Look for the word "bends" in the records, and copy each line where it appears.
Data for this exercise: Begin
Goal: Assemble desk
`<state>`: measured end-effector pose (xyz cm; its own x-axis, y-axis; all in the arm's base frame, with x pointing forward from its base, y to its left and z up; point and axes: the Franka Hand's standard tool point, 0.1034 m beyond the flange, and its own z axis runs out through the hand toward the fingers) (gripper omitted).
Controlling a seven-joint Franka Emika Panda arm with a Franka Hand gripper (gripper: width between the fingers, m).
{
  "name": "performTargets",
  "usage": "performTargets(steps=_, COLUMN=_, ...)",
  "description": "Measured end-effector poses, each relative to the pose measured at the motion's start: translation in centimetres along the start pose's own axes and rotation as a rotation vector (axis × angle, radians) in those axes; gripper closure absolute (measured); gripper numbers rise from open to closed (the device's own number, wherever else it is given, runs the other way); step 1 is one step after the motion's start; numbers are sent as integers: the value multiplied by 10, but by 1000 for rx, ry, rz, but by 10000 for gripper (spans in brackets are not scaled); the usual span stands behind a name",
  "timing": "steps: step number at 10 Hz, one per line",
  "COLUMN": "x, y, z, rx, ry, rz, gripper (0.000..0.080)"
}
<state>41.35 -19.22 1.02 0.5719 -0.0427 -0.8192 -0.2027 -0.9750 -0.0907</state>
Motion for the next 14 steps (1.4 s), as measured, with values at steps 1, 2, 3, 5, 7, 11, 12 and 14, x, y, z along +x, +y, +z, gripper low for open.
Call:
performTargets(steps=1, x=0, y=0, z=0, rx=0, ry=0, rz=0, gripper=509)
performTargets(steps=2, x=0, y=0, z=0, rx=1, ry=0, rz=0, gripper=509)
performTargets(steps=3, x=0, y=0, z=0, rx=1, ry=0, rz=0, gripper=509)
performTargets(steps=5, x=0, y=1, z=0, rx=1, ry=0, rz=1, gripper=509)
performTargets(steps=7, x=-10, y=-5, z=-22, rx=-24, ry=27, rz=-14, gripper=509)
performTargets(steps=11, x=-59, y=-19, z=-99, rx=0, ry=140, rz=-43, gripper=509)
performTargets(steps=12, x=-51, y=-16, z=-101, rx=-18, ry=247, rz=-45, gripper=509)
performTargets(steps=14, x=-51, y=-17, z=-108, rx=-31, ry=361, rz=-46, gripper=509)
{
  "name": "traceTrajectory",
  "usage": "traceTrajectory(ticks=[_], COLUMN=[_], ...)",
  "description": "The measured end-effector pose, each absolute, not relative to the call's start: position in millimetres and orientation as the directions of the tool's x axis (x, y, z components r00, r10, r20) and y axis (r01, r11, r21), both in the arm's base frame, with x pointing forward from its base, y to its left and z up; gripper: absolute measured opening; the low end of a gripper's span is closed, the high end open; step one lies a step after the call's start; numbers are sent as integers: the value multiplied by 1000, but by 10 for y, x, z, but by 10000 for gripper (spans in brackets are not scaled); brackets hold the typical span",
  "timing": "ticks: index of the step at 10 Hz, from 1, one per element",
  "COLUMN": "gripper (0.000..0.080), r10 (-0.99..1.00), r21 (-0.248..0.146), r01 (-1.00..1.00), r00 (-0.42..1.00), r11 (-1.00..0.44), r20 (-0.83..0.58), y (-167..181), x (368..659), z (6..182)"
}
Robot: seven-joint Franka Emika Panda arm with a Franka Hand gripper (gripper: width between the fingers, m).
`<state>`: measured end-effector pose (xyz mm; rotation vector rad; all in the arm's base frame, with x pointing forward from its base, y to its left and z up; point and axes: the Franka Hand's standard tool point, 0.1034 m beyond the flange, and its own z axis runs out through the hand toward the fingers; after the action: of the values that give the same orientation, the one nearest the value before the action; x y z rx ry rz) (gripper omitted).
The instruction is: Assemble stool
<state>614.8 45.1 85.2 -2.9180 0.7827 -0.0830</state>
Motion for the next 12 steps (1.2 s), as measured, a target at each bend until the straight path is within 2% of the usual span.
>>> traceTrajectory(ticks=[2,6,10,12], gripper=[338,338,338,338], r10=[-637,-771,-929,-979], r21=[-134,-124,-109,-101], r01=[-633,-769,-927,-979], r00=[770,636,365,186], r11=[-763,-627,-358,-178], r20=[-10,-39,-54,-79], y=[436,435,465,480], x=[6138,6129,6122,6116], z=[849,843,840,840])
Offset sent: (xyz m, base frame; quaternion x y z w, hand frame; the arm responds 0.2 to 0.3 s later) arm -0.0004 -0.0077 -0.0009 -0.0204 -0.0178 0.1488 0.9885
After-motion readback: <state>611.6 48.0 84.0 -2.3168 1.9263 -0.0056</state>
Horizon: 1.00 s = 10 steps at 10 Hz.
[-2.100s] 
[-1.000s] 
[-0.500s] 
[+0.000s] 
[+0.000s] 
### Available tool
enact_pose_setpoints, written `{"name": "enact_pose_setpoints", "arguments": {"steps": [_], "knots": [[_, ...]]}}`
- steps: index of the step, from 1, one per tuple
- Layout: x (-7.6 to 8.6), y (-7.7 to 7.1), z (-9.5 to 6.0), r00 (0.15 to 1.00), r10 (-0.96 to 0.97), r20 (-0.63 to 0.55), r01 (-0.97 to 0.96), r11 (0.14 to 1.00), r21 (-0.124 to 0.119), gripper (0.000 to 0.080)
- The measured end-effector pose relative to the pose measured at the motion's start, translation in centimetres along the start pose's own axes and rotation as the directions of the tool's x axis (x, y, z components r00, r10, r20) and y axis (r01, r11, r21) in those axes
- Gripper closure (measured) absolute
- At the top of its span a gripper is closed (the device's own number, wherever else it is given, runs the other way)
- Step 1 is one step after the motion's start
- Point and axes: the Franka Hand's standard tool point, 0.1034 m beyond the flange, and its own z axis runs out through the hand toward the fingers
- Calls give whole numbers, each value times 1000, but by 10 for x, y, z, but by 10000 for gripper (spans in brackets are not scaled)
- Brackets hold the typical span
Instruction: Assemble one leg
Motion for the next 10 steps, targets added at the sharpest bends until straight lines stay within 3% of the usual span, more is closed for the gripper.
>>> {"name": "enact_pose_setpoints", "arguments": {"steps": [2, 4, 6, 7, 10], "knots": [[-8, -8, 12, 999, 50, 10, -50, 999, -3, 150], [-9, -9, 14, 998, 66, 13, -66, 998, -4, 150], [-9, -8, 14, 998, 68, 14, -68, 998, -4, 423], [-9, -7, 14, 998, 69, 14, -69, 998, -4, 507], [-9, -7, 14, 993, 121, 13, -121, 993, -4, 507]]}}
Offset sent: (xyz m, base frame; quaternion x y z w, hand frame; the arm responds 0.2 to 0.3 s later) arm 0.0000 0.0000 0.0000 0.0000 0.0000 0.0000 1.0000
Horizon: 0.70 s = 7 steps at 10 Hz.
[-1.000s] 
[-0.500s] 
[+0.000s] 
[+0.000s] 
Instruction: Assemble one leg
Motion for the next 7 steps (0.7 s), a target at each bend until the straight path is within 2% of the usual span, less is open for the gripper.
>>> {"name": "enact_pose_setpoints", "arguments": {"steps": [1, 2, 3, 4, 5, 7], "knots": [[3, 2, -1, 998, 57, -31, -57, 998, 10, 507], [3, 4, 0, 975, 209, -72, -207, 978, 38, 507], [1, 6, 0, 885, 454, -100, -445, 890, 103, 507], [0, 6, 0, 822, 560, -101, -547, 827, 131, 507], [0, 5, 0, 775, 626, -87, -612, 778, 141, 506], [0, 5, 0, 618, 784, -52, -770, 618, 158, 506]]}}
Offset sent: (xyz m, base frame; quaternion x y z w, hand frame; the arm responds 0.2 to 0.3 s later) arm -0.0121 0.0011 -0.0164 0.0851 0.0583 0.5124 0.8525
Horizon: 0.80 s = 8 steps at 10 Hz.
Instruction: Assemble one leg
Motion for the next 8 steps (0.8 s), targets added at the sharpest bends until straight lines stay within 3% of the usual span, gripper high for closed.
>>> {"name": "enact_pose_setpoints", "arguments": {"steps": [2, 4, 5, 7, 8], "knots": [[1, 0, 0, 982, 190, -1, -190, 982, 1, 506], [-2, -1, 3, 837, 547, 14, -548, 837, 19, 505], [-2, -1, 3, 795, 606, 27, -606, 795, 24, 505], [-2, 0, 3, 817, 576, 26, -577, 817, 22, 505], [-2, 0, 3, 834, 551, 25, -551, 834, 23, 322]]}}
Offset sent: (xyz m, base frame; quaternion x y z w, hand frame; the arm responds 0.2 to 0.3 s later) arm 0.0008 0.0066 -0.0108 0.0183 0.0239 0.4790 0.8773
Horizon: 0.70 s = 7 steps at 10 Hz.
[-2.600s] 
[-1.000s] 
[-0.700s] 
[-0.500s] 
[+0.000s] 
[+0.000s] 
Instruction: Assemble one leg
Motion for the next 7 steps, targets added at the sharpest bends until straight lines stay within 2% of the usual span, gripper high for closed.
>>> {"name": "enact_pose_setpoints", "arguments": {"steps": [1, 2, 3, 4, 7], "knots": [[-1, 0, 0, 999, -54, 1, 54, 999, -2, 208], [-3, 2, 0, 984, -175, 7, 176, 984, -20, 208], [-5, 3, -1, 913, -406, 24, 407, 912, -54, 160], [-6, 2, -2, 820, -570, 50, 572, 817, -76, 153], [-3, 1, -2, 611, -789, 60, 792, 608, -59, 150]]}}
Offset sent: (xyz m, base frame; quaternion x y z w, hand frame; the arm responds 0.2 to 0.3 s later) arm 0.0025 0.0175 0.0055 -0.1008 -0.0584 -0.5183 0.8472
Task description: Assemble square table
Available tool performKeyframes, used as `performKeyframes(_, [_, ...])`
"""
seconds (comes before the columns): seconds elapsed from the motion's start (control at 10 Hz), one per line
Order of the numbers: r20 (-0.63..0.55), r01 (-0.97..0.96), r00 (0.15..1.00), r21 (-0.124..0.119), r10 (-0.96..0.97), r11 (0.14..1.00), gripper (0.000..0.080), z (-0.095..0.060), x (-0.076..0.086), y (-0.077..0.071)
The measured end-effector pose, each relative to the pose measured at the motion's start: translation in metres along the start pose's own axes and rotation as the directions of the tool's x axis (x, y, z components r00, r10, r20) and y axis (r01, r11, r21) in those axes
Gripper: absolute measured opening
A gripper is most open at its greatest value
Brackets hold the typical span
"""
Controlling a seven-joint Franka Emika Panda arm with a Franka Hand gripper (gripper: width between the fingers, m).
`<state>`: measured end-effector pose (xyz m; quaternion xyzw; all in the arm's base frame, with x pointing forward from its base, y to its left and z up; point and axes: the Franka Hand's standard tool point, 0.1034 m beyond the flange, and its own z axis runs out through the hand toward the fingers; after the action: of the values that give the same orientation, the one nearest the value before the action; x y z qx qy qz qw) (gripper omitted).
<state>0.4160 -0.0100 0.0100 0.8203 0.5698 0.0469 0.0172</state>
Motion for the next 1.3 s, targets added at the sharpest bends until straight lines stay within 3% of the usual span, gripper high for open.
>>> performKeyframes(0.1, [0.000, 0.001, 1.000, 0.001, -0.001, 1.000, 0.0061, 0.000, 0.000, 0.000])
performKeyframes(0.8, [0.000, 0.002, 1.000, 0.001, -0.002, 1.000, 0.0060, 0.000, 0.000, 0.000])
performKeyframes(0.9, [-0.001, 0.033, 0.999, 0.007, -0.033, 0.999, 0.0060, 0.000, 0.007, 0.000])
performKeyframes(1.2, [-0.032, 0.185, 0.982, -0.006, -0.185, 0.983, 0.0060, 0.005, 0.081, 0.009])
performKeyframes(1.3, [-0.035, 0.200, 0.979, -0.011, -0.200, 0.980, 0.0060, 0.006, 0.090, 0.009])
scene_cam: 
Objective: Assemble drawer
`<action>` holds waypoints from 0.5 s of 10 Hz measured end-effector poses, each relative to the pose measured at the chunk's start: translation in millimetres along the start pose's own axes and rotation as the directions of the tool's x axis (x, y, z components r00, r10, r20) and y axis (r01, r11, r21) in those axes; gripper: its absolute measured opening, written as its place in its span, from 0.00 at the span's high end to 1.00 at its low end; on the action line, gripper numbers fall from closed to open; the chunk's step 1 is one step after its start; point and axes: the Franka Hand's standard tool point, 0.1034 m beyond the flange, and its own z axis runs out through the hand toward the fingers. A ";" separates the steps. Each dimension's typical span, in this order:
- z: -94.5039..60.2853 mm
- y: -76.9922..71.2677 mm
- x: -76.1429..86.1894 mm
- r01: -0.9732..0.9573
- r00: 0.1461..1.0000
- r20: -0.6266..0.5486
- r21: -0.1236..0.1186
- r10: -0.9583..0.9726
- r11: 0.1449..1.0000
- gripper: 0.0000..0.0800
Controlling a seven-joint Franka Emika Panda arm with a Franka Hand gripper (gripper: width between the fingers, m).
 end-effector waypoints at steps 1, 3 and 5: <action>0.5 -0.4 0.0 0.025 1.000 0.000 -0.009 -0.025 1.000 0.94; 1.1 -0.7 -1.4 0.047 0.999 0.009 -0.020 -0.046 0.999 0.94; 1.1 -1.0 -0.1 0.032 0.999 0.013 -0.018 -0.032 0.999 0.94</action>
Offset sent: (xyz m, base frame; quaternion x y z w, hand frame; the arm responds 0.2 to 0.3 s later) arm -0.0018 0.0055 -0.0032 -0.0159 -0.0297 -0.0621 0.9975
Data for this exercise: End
Solved problem
Motion for the next 10 steps, targets added at the sharpest bends until straight lines stay within 3% of the usual span, more is closed for the gripper.
Motion for the next 8 steps (0.8 s), targets added at the sharpest bends until straight lines stay within 3% of the usual span, gripper high for closed.
Motion for the next 7 steps, targets added at the sharpest bends until straight lines stay within 2% of the usual span, gripper high for closed.
Motion for the next 1.3 s, targets added at the sharpest bends until straight lines stay within 3% of the usual span, gripper high for open.

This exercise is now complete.